Whenever a line in the entries below contains the string "away", copy that line.

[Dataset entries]
##############################

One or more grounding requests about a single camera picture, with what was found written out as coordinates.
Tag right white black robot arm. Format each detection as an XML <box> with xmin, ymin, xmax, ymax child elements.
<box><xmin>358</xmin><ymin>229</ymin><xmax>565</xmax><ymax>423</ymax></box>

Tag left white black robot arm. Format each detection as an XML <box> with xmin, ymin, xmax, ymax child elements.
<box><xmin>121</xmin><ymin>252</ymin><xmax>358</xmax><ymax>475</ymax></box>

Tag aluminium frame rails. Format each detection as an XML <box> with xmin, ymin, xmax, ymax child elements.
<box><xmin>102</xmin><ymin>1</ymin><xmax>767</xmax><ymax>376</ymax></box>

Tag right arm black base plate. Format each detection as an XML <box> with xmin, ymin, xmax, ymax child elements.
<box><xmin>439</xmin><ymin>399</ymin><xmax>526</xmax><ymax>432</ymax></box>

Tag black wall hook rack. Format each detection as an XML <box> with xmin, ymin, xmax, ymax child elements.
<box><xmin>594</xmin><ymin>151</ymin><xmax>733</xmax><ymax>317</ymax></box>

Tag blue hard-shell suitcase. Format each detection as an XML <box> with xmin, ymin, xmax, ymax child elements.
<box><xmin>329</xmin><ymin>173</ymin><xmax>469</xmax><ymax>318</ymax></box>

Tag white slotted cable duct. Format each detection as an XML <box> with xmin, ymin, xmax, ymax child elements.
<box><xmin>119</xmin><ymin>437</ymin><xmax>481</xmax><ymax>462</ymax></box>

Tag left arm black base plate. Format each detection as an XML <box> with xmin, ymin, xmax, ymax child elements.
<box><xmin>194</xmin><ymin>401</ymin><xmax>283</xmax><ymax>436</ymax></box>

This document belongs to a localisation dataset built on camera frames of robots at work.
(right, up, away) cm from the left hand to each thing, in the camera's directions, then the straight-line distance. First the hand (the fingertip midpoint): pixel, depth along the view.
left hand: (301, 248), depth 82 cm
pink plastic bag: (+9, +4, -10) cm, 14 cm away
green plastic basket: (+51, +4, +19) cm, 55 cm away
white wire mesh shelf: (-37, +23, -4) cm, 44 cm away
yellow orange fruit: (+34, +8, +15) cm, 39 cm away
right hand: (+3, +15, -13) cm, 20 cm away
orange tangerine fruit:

##############################

WRITTEN ANSWER:
(right, up, away) cm from the left hand to each thing, in the camera's directions, then the straight-line distance. First the hand (the fingertip midpoint): pixel, depth along the view.
pink plastic bag: (+9, +4, -10) cm, 14 cm away
green plastic basket: (+51, +4, +19) cm, 55 cm away
white wire mesh shelf: (-37, +23, -4) cm, 44 cm away
yellow orange fruit: (+34, +8, +15) cm, 39 cm away
right hand: (+3, +15, -13) cm, 20 cm away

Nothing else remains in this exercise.